Write each line out a second time, exactly as shown below.
BEGIN INFORMATION SUPPLIED
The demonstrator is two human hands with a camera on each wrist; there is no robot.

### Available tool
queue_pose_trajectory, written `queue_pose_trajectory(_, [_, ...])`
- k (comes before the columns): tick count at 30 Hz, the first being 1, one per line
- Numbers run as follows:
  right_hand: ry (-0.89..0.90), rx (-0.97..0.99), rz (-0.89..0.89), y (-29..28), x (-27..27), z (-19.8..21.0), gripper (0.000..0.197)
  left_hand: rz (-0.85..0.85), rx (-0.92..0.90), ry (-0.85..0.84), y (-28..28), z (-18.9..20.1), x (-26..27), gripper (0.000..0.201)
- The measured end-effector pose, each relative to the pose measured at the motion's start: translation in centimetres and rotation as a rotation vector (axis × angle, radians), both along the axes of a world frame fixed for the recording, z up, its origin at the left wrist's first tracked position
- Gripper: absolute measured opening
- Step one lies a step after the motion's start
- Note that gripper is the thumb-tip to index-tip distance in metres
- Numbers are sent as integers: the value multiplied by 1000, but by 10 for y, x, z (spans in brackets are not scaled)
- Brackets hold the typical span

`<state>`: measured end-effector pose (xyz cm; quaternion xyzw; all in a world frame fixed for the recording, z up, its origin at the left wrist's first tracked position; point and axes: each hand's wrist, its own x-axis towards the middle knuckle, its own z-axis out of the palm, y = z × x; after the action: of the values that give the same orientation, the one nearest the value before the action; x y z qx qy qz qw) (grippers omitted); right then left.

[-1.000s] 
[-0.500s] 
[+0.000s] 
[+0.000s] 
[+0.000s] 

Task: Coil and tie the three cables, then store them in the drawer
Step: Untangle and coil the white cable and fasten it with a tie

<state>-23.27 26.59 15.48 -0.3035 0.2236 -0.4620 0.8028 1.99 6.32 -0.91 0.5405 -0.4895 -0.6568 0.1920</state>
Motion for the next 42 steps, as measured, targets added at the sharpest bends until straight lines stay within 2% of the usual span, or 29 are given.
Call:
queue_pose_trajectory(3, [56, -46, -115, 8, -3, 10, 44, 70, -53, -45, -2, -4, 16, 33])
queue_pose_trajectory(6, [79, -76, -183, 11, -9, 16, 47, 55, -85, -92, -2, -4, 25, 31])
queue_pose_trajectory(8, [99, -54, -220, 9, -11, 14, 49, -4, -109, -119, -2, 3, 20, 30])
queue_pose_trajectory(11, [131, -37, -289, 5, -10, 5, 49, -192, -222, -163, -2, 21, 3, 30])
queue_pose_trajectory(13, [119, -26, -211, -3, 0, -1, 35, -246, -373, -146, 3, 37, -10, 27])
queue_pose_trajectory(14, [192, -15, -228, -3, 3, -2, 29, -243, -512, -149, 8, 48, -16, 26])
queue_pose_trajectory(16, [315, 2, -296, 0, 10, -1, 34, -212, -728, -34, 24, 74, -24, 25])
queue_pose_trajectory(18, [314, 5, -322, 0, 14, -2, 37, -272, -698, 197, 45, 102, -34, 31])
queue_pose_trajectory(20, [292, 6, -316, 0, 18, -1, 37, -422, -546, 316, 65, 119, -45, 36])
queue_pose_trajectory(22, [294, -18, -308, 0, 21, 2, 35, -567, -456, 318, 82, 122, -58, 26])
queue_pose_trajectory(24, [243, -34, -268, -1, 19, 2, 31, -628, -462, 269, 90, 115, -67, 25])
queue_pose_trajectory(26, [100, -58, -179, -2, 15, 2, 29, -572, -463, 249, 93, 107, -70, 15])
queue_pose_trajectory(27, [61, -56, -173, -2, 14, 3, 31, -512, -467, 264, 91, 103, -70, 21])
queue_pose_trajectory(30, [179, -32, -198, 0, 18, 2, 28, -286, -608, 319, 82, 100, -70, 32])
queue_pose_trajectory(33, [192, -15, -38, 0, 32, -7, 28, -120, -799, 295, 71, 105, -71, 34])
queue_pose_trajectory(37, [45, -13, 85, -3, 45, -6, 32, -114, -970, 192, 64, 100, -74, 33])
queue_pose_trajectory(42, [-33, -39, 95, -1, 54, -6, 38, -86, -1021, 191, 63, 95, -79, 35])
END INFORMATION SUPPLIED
◆ ANSWER SECTION
The demonstrator is two human hands with a camera on each wrist; there is no robot.

### Available tool
queue_pose_trajectory, written `queue_pose_trajectory(_, [_, ...])`
- k (comes before the columns): tick count at 30 Hz, the first being 1, one per line
- Numbers run as follows:
  right_hand: ry (-0.89..0.90), rx (-0.97..0.99), rz (-0.89..0.89), y (-29..28), x (-27..27), z (-19.8..21.0), gripper (0.000..0.197)
  left_hand: rz (-0.85..0.85), rx (-0.92..0.90), ry (-0.85..0.84), y (-28..28), z (-18.9..20.1), x (-26..27), gripper (0.000..0.201)
- The measured end-effector pose, each relative to the pose measured at the motion's start: translation in centimetres and rotation as a rotation vector (axis × angle, radians), both along the axes of a world frame fixed for the recording, z up, its origin at the left wrist's first tracked position
- Gripper: absolute measured opening
- Step one lies a step after the motion's start
- Note that gripper is the thumb-tip to index-tip distance in metres
- Numbers are sent as integers: the value multiplied by 1000, but by 10 for y, x, z (spans in brackets are not scaled)
- Brackets hold the typical span

`<state>`: measured end-effector pose (xyz cm; quaternion xyzw; all in a world frame fixed for the recording, z up, its origin at the left wrist's first tracked position; point and axes: each hand's wrist, its own x-axis towards the middle knuckle, its own z-axis out of the palm, y = z × x; after the action: of the values that give the same orientation, the one nearest the value before the action; x y z qx qy qz qw) (grippers omitted); right then left.

[-1.000s] 
[-0.500s] 
[+0.000s] 
[+0.000s] 
[+0.000s] 

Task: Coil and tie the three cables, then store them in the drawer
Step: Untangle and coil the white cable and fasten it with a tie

<state>-23.27 26.59 15.48 -0.3035 0.2236 -0.4620 0.8028 1.99 6.32 -0.91 0.5405 -0.4895 -0.6568 0.1920</state>
Motion for the next 42 steps, as measured, targets added at the sharpest bends until straight lines stay within 2% of the usual span, or 29 are given.
Call:
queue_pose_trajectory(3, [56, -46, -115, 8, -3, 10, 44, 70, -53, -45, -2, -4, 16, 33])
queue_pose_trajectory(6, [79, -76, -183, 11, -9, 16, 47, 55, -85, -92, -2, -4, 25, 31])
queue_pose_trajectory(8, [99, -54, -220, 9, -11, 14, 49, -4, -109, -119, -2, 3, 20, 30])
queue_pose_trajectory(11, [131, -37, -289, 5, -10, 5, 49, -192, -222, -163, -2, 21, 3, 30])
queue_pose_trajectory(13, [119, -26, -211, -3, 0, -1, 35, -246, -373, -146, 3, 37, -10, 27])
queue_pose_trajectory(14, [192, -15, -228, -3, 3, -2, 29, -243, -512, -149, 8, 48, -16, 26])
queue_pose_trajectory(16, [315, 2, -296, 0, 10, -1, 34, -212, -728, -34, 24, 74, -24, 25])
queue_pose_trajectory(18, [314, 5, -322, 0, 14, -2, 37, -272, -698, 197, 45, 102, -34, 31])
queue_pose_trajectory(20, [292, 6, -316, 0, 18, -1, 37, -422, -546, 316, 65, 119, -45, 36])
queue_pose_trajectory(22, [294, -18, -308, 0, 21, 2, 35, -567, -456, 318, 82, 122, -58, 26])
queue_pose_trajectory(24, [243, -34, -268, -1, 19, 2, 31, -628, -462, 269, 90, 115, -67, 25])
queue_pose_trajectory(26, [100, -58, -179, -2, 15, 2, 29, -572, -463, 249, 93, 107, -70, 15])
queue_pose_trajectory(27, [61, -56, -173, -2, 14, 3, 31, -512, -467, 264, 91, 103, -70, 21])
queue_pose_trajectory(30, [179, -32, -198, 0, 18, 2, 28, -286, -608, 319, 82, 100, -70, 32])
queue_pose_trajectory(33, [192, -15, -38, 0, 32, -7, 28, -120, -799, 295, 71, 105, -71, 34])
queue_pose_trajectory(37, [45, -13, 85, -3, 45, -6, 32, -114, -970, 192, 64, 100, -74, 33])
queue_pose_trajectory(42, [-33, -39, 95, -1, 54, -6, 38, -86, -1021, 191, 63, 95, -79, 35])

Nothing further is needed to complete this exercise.